- [EXERCISE GOAL] All that should be output is the block of lines below from the line with "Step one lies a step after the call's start" to the line with "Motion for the", both included, exactly as written.

━━━━━━━━

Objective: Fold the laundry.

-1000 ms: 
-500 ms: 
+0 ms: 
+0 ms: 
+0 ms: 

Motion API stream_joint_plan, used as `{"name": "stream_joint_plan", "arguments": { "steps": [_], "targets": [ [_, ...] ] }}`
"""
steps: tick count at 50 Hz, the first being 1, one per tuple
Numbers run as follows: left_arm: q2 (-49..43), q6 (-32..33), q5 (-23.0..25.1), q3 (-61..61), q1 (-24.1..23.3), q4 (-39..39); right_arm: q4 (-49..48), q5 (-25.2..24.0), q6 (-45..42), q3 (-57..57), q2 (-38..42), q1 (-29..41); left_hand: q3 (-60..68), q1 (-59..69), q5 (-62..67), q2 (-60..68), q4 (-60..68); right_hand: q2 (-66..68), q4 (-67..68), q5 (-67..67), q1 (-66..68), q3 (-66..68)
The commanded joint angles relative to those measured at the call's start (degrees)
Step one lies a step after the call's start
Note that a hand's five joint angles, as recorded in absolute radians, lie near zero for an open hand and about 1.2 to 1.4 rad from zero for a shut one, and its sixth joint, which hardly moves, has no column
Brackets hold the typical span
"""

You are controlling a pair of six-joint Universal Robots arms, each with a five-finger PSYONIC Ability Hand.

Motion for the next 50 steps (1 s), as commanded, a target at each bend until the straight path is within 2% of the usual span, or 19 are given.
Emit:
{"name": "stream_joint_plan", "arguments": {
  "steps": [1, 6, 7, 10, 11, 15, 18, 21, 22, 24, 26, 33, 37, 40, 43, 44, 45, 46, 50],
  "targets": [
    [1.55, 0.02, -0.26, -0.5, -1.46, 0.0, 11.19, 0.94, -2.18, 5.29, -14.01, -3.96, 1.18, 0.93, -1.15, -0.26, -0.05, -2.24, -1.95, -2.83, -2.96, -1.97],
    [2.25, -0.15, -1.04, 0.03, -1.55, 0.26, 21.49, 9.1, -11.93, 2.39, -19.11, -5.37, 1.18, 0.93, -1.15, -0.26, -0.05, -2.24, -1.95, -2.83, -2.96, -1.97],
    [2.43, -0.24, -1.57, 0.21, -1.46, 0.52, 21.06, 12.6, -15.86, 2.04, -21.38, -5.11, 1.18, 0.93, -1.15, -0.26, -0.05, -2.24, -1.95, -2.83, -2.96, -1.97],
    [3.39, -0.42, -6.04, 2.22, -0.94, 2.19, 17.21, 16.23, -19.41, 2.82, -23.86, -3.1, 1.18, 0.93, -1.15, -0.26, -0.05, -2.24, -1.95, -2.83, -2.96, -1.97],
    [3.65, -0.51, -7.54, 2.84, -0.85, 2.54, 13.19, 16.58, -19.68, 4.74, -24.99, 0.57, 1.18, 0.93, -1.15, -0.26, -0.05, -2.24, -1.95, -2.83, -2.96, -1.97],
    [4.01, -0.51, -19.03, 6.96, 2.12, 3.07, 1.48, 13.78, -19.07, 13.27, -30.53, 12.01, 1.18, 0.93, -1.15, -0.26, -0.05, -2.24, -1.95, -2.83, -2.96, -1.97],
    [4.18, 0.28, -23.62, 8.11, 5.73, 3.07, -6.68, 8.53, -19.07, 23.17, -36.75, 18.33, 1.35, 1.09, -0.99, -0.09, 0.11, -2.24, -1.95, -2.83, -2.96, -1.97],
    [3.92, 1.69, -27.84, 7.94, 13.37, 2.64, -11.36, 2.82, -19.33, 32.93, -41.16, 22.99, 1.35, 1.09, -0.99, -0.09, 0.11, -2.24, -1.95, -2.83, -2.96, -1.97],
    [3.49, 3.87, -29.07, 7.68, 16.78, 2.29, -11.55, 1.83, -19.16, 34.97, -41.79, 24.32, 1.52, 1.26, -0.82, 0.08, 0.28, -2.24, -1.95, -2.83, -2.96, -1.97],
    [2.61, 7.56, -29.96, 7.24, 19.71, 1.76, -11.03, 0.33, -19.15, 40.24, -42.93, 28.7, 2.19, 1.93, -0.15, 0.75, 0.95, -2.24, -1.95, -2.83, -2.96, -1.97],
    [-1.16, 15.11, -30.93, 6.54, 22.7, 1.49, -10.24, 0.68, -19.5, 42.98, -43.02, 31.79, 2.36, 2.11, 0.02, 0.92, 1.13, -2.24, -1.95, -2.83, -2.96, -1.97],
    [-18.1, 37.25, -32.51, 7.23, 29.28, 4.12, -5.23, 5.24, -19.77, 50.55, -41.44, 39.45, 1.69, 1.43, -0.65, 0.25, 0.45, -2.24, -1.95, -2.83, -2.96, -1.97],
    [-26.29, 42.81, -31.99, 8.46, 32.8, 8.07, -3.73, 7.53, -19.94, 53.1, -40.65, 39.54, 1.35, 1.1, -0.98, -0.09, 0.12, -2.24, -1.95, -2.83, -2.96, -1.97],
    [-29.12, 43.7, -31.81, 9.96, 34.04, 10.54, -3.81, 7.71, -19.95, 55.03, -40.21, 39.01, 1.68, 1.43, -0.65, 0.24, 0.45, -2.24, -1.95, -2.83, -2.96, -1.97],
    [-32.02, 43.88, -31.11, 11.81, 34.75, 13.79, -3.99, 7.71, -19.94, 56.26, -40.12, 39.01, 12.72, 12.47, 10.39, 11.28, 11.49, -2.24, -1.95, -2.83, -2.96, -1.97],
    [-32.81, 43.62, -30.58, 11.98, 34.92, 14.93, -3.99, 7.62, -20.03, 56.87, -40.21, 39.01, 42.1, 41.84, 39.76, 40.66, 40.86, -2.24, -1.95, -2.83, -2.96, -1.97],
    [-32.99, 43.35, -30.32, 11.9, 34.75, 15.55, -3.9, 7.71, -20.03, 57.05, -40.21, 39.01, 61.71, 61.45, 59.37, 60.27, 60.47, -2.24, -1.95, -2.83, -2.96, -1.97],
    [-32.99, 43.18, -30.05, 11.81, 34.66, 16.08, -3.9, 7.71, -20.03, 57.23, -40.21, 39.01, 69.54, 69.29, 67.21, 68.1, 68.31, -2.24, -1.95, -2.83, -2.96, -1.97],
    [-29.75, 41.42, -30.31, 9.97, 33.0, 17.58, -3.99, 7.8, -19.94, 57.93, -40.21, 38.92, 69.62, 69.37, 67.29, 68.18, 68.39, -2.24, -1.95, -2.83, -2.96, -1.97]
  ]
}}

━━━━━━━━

- [ANSWER BELOW]
Step one lies a step after the call's start
Note that a hand's five joint angles, as recorded in absolute radians, lie near zero for an open hand and about 1.2 to 1.4 rad from zero for a shut one, and its sixth joint, which hardly moves, has no column
Brackets hold the typical span
"""

You are controlling a pair of six-joint Universal Robots arms, each with a five-finger PSYONIC Ability Hand.

Motion for the next 50 steps (1 s), as commanded, a target at each bend until the straight path is within 2% of the usual span, or 19 are given.

With this, the answer is complete.